▶ **Aim of the task**:
Every record is to be duplicated exactly as it reads, without its images.

--- Source data ---

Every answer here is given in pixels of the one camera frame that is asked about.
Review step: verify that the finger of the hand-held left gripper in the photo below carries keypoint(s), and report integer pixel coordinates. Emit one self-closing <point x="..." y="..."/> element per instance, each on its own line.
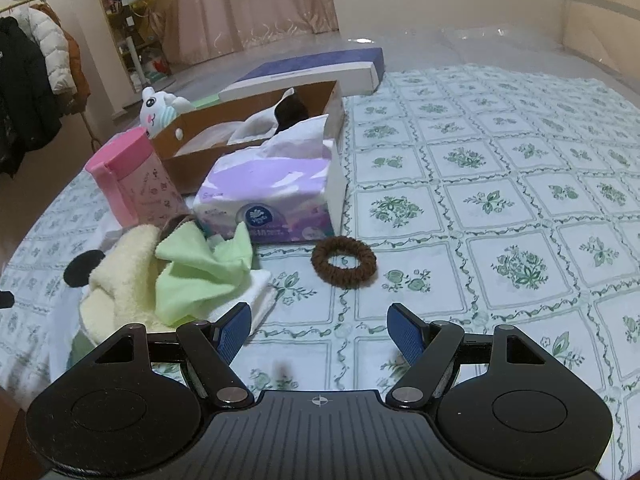
<point x="6" y="299"/>

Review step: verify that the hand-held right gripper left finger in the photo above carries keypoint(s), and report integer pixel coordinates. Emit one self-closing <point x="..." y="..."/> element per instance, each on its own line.
<point x="234" y="334"/>

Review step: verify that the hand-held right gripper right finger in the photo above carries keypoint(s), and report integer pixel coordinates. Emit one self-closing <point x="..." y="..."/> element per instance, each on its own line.
<point x="406" y="334"/>

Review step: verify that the light green cloth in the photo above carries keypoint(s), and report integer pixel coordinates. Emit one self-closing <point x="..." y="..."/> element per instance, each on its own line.
<point x="200" y="270"/>

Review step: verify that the brown hair scrunchie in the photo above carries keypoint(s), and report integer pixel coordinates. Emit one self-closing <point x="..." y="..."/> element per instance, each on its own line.
<point x="320" y="265"/>

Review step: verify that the brown cardboard box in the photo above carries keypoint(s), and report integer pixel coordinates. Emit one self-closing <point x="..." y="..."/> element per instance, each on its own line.
<point x="200" y="125"/>

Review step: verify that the black soft item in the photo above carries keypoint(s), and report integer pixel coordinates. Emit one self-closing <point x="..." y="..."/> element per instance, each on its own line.
<point x="291" y="112"/>

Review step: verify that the white folded towel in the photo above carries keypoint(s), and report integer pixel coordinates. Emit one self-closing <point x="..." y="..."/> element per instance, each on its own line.
<point x="257" y="290"/>

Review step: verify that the cream fluffy towel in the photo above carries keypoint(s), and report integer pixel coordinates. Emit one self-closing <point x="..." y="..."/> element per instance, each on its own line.
<point x="125" y="270"/>

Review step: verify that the purple tissue pack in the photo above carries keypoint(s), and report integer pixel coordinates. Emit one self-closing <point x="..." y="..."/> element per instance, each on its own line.
<point x="260" y="185"/>

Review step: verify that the floral bedsheet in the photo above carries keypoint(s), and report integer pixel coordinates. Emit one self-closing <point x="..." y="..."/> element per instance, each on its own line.
<point x="500" y="200"/>

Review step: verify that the pink lidded cup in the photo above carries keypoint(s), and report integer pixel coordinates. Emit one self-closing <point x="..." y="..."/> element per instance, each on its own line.
<point x="135" y="175"/>

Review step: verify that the white face mask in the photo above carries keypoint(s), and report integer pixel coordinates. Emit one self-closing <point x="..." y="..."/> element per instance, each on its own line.
<point x="255" y="125"/>

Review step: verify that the green flat item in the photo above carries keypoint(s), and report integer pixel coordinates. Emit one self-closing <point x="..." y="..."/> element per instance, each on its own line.
<point x="206" y="102"/>

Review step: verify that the white plush toy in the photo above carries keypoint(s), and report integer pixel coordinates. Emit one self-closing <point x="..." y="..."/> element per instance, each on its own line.
<point x="157" y="110"/>

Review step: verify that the orange jacket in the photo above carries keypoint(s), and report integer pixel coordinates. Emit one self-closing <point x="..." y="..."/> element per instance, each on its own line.
<point x="79" y="70"/>

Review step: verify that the white puffer jacket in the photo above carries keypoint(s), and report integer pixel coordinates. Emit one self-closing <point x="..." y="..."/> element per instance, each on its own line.
<point x="52" y="50"/>

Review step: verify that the blue and white flat box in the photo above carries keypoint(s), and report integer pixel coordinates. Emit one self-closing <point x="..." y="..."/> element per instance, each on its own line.
<point x="310" y="67"/>

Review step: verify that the clear plastic sheet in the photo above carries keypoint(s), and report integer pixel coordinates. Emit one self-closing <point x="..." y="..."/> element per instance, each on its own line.
<point x="500" y="47"/>

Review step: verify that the wooden bookshelf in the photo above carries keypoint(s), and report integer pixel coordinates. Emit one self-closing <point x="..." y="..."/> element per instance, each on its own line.
<point x="112" y="10"/>

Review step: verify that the pink curtain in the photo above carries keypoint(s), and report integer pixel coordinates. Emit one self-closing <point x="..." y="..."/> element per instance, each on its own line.
<point x="250" y="5"/>

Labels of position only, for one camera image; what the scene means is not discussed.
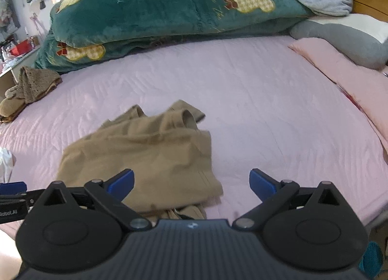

---

▶ **Finished exercise**:
Every answer here is given in pixels of the one camera frame that is asked about.
Review step: verify that the finger of the hand-held left gripper in the photo below carries keypoint(s), and report integer pixel coordinates. Emit one self-closing <point x="..." y="..."/> element per instance, each on its own line.
<point x="6" y="299"/>

Review step: verify that the hand-held right gripper left finger in the photo above carries keypoint(s), and report integer pixel coordinates. Emit one self-closing <point x="..." y="..."/> element per instance, each on its own line.
<point x="234" y="334"/>

Review step: verify that the hand-held right gripper right finger in the photo above carries keypoint(s), and report integer pixel coordinates. Emit one self-closing <point x="..." y="..."/> element per instance, each on its own line.
<point x="406" y="334"/>

Review step: verify that the light green cloth in the photo above carries keypoint(s), and report integer pixel coordinates. Emit one self-closing <point x="..." y="..."/> element per instance, each on its own line.
<point x="200" y="270"/>

Review step: verify that the brown hair scrunchie in the photo above carries keypoint(s), and report integer pixel coordinates. Emit one self-closing <point x="..." y="..."/> element per instance, each on its own line.
<point x="320" y="265"/>

Review step: verify that the brown cardboard box in the photo above carries keypoint(s), and report integer pixel coordinates. Emit one self-closing <point x="..." y="..."/> element per instance, each on its own line.
<point x="200" y="125"/>

Review step: verify that the black soft item in the photo above carries keypoint(s), and report integer pixel coordinates. Emit one self-closing <point x="..." y="..."/> element per instance, each on its own line.
<point x="291" y="112"/>

Review step: verify that the white folded towel in the photo above carries keypoint(s), and report integer pixel coordinates. Emit one self-closing <point x="..." y="..."/> element per instance, each on its own line.
<point x="257" y="290"/>

Review step: verify that the cream fluffy towel in the photo above carries keypoint(s), and report integer pixel coordinates. Emit one self-closing <point x="..." y="..."/> element per instance, each on its own line.
<point x="125" y="270"/>

Review step: verify that the purple tissue pack in the photo above carries keypoint(s), and report integer pixel coordinates. Emit one self-closing <point x="..." y="..."/> element per instance, each on its own line.
<point x="260" y="185"/>

Review step: verify that the floral bedsheet in the photo above carries keypoint(s), and report integer pixel coordinates. Emit one self-closing <point x="..." y="..."/> element per instance, each on its own line.
<point x="500" y="200"/>

Review step: verify that the pink lidded cup in the photo above carries keypoint(s), and report integer pixel coordinates. Emit one self-closing <point x="..." y="..."/> element per instance, each on its own line.
<point x="135" y="175"/>

Review step: verify that the white face mask in the photo above carries keypoint(s), and report integer pixel coordinates. Emit one self-closing <point x="..." y="..."/> element per instance, each on its own line.
<point x="255" y="125"/>

Review step: verify that the green flat item in the photo above carries keypoint(s), and report integer pixel coordinates. Emit one self-closing <point x="..." y="..."/> element per instance, each on its own line.
<point x="206" y="102"/>

Review step: verify that the white plush toy in the photo above carries keypoint(s), and report integer pixel coordinates. Emit one self-closing <point x="..." y="..."/> element per instance, each on its own line.
<point x="157" y="110"/>

Review step: verify that the orange jacket in the photo above carries keypoint(s), and report integer pixel coordinates. Emit one self-closing <point x="..." y="..."/> element per instance, each on its own line.
<point x="79" y="70"/>

Review step: verify that the white puffer jacket in the photo above carries keypoint(s), and report integer pixel coordinates. Emit one self-closing <point x="..." y="..."/> element per instance, each on its own line.
<point x="52" y="50"/>

Review step: verify that the blue and white flat box in the photo above carries keypoint(s), and report integer pixel coordinates. Emit one self-closing <point x="..." y="..."/> element per instance, each on its own line.
<point x="310" y="67"/>

Review step: verify that the clear plastic sheet in the photo above carries keypoint(s), and report integer pixel coordinates. Emit one self-closing <point x="..." y="..."/> element per instance, each on its own line.
<point x="500" y="47"/>

Review step: verify that the wooden bookshelf in the photo above carries keypoint(s), and report integer pixel coordinates. Emit one self-closing <point x="..." y="..."/> element per instance, each on its own line.
<point x="112" y="10"/>

Review step: verify that the pink curtain in the photo above carries keypoint(s), and report integer pixel coordinates. Emit one self-closing <point x="..." y="..."/> element per instance, each on its own line.
<point x="250" y="5"/>

Labels of position only, for one camera image; what the scene means is not discussed.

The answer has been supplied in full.